I don't have anything new to report. I'm taking Aaron for his 15 months appointment tomorrow to a new pediatrician, I hope we like the practice.
sweetpea
03-29-2006, 11:15 AM
emma's fine now--she threw up again monday evening before bed--all over me and the couch :( but was fine after that and all day before it. it seems to be gone now--thank goodness! sorry the long gory details of it all--i was just so traumatized and i tend to be into details :) thanks for listening! thanks for checking katie--good luck tomorrow!
fancyn
03-29-2006, 11:35 AM
Sweetpea - Glad to hear Emma's feeling a lot better! How rough - esp. to handle w/o DH. Is he home yet? ( like details BTW;))
Katie - check back in and let us know how Aaron's appt. goes. :)
On our end, I think we're through the attack of the molars. :rolleyes: I can't believe all 3 came in at once. Last night Nicholas FINALLY slept the night through and was all smiles this morning!
JenZen
03-29-2006, 03:31 PM
add us to the teething list.
i was out of town for most of last week, and every time i called to check in, DH told me how cranky and out-of-sorts Gabe was. well, when I got home, I ran my finger through his mouth, and he has more molars! plus, i think his eye teeth are coming in.
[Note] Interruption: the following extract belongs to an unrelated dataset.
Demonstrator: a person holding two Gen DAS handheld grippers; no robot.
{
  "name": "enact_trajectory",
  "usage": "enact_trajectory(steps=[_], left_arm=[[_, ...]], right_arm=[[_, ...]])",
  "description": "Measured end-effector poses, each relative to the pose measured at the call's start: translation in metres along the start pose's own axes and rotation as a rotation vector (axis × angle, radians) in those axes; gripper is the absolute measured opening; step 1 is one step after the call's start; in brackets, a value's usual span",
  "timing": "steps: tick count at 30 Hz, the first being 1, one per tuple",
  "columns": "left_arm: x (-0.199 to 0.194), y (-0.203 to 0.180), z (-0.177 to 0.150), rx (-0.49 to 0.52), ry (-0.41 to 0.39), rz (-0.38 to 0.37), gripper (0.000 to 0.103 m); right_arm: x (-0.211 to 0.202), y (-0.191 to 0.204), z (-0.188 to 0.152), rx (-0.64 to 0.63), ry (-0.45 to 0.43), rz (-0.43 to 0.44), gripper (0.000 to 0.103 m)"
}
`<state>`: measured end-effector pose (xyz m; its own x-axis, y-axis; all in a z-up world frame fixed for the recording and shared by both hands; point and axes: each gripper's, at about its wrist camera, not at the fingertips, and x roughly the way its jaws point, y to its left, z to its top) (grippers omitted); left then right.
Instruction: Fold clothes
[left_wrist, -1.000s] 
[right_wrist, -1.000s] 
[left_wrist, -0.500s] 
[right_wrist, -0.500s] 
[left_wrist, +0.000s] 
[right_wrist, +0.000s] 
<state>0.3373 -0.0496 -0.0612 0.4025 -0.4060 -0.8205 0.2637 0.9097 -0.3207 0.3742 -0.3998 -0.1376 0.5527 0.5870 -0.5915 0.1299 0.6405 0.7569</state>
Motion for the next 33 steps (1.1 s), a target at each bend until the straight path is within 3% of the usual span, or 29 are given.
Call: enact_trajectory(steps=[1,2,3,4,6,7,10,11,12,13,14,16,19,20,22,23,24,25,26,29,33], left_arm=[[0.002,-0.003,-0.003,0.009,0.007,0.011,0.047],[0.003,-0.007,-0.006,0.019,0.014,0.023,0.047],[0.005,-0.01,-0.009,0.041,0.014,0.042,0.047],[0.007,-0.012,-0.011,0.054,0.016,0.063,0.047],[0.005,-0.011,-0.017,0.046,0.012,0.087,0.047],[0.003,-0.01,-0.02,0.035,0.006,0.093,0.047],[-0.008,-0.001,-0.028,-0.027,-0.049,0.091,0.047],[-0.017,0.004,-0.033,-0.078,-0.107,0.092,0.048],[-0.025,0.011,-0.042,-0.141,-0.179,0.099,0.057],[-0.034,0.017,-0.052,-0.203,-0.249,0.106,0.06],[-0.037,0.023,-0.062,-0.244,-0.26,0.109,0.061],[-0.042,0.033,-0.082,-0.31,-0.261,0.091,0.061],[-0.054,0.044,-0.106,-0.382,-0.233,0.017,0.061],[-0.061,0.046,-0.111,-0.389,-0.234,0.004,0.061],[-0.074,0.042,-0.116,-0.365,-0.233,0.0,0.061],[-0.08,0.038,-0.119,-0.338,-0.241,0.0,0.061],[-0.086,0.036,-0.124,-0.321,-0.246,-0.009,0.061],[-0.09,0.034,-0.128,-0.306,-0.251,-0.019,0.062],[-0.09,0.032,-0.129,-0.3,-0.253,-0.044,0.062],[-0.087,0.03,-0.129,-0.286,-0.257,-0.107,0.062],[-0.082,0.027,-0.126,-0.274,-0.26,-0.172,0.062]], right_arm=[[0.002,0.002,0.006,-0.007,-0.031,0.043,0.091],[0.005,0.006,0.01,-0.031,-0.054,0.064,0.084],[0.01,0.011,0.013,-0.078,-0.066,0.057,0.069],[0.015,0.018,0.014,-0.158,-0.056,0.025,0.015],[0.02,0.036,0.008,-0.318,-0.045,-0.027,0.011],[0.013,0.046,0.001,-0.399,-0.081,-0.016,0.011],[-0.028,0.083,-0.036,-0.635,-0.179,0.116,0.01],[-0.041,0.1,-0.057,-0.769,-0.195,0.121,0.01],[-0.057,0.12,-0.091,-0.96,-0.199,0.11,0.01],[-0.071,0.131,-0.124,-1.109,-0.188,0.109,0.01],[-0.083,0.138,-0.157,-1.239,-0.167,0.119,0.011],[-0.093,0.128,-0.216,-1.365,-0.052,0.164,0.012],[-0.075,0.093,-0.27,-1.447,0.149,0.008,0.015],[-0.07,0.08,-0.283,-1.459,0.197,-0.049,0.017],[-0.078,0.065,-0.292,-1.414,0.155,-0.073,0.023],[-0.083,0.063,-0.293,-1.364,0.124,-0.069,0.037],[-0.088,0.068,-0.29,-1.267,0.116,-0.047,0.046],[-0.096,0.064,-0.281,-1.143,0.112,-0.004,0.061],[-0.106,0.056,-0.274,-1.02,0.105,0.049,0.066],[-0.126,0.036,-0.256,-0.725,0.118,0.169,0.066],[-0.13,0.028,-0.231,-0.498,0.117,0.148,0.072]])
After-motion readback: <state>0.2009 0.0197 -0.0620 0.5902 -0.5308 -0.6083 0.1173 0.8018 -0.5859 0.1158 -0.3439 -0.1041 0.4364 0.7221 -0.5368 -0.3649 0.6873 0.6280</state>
the good thing is that Al told me he has a new appreciation for when he leaves on fishing trips. looks like someone missed having his wife around. :) i missed Gabe incredibly. this was the longest i've been away from him. however, it was worth the big hugs i got when i came home. he was so happy to see his momma.
jen
Hi everyone! I hope everyones little ones are feeling better at this point :) The other night after we put Mikey to bed, we went into the play/tv room and it stunk so bad of puke! I couldn't find it anywhere and Mikey didn't stink like it when I took him up and neither did Tesa - so I ended up scrubbing the whole couch, Tesa's little couch, the area rug, and threw all the blankets in the wash. Needless to say, it must have been from one of them eating and then jumoing around so much after eating because they were both fine the next day - TG!! Not much goin gon this end - I think Mikey might be a football player because he stands there with his feet out a little and runs in place like football players do - it's so funny and he gets such a kick out of doing it! Tesa is becoming quite the handful and everything is "I had it first - no its mine!" (even if Mikey wasa playing with it or even if it's his trucks). We have some major sharing issue to work on because Mikey doesn't take that from her anymore (you hate not to laugh when you see them fighting like that, but sometimes it's too funny :D ). I am happy that we've finally had a few days of nice weather and the kids can go out for long periods of time (it's so much easier now that Mikey walks as opposed to having to carry him around while trying to play with Tesa).
Katie-Did
03-30-2006, 12:19 PM
Aaron had his 15 month well visit today. He's a big guy! He was measured at 35 1/2 inches (though he was throwing a fit while the poor nurse was trying to measure him, and the doctor thought it was on the high side) which is in the 97th percentile. He weighs 26 lbs., 8 oz - in the 80th percentile. DH is only 5'9", the same height as me, so we don't know where Aaron is getting his height. Of course, he may end up being the shortest kid in the class in 10th grade!
Aaron freaked out anytime any nurse or doctor touched him today. He was more upset when he was being weighed than when he got his shot. :rolleyes: The doctor was pleased with his development and overall health, which is always nice to hear. As far as the new practice, I think it will be OK. We loved our old pediatrician, so anything would probably pale in comparison.
Aaron has started something new - acting out things that just happened for us. If he falls over he'll laugh and then show us over and over how he fell down (as long as he's not scared or hurt). It cracks us up!